Before doing anything else, copy the entries below exactly.

(Collected data)
....

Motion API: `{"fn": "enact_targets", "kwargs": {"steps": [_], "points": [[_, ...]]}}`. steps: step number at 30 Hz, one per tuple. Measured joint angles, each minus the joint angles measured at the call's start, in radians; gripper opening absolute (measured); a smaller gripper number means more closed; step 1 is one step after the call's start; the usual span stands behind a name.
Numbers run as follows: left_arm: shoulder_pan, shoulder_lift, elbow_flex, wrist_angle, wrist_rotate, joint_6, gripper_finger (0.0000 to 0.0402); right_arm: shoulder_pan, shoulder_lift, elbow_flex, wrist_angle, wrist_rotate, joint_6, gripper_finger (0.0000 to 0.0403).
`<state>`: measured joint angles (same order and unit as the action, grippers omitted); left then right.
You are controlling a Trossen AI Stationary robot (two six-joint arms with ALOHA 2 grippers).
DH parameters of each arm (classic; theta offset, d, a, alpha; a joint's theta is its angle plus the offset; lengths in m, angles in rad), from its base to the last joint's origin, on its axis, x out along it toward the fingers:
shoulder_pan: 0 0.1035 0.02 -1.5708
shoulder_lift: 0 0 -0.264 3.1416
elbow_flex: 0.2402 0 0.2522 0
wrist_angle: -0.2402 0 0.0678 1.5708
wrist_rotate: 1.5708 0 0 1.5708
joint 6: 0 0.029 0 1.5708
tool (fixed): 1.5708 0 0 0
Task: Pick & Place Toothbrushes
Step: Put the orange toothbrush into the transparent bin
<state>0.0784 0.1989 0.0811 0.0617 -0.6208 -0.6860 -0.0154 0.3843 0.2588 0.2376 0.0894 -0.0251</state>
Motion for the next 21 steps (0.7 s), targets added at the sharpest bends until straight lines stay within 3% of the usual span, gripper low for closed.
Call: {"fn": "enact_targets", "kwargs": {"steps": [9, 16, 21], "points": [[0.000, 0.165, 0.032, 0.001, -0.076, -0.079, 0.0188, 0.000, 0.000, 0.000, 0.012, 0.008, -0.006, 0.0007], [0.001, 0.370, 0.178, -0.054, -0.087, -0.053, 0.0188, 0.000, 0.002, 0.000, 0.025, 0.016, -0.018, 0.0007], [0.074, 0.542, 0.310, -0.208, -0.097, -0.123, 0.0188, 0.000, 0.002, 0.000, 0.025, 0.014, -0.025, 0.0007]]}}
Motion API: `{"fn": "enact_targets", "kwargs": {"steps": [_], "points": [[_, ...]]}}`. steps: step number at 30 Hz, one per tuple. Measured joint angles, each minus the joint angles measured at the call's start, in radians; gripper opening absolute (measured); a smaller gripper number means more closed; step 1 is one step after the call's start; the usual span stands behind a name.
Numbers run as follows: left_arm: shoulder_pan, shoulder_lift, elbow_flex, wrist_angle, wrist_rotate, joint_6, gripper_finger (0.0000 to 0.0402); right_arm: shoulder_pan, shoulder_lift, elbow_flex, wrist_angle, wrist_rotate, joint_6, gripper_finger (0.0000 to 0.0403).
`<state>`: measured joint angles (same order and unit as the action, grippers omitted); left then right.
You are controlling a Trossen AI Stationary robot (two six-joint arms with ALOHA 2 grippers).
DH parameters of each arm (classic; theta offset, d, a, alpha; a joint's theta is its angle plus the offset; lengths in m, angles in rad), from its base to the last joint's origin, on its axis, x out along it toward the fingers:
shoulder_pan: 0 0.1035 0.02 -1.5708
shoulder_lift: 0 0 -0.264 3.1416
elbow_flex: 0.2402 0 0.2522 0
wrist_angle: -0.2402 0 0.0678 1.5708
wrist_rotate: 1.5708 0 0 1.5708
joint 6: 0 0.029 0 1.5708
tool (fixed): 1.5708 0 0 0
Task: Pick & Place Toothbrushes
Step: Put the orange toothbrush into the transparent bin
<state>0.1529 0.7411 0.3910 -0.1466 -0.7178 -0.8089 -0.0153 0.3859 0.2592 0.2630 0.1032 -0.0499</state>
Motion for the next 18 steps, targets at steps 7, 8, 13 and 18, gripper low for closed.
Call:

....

* [RESULT OF THE TASK]:
Motion API: `{"fn": "enact_targets", "kwargs": {"steps": [_], "points": [[_, ...]]}}`. steps: step number at 30 Hz, one per tuple. Measured joint angles, each minus the joint angles measured at the call's start, in radians; gripper opening absolute (measured); a smaller gripper number means more closed; step 1 is one step after the call's start; the usual span stands behind a name.
Numbers run as follows: left_arm: shoulder_pan, shoulder_lift, elbow_flex, wrist_angle, wrist_rotate, joint_6, gripper_finger (0.0000 to 0.0402); right_arm: shoulder_pan, shoulder_lift, elbow_flex, wrist_angle, wrist_rotate, joint_6, gripper_finger (0.0000 to 0.0403).
`<state>`: measured joint angles (same order and unit as the action, grippers omitted); left then right.
You are controlling a Trossen AI Stationary robot (two six-joint arms with ALOHA 2 grippers).
DH parameters of each arm (classic; theta offset, d, a, alpha; a joint's theta is its angle plus the offset; lengths in m, angles in rad), from its base to the last joint's origin, on its axis, x out along it toward the fingers:
shoulder_pan: 0 0.1035 0.02 -1.5708
shoulder_lift: 0 0 -0.264 3.1416
elbow_flex: 0.2402 0 0.2522 0
wrist_angle: -0.2402 0 0.0678 1.5708
wrist_rotate: 1.5708 0 0 1.5708
joint 6: 0 0.029 0 1.5708
tool (fixed): 1.5708 0 0 0
Task: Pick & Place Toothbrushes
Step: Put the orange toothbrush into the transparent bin
<state>0.0784 0.1989 0.0811 0.0617 -0.6208 -0.6860 -0.0154 0.3843 0.2588 0.2376 0.0894 -0.0251</state>
Motion for the next 21 steps (0.7 s), targets added at the sharpest bends until straight lines stay within 3% of the usual span, gripper low for closed.
Call: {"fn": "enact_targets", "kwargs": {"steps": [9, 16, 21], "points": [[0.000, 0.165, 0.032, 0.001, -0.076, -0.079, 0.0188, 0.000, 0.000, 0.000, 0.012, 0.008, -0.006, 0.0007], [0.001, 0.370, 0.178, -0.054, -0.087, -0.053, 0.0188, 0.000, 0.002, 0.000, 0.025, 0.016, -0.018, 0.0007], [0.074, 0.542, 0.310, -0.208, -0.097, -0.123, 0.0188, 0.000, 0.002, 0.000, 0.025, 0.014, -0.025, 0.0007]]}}
Motion API: `{"fn": "enact_targets", "kwargs": {"steps": [_], "points": [[_, ...]]}}`. steps: step number at 30 Hz, one per tuple. Measured joint angles, each minus the joint angles measured at the call's start, in radians; gripper opening absolute (measured); a smaller gripper number means more closed; step 1 is one step after the call's start; the usual span stands behind a name.
Numbers run as follows: left_arm: shoulder_pan, shoulder_lift, elbow_flex, wrist_angle, wrist_rotate, joint_6, gripper_finger (0.0000 to 0.0402); right_arm: shoulder_pan, shoulder_lift, elbow_flex, wrist_angle, wrist_rotate, joint_6, gripper_finger (0.0000 to 0.0403).
`<state>`: measured joint angles (same order and unit as the action, grippers omitted); left then right.
You are controlling a Trossen AI Stationary robot (two six-joint arms with ALOHA 2 grippers).
DH parameters of each arm (classic; theta offset, d, a, alpha; a joint's theta is its angle plus the offset; lengths in m, angles in rad), from its base to the last joint's origin, on its axis, x out along it toward the fingers:
shoulder_pan: 0 0.1035 0.02 -1.5708
shoulder_lift: 0 0 -0.264 3.1416
elbow_flex: 0.2402 0 0.2522 0
wrist_angle: -0.2402 0 0.0678 1.5708
wrist_rotate: 1.5708 0 0 1.5708
joint 6: 0 0.029 0 1.5708
tool (fixed): 1.5708 0 0 0
Task: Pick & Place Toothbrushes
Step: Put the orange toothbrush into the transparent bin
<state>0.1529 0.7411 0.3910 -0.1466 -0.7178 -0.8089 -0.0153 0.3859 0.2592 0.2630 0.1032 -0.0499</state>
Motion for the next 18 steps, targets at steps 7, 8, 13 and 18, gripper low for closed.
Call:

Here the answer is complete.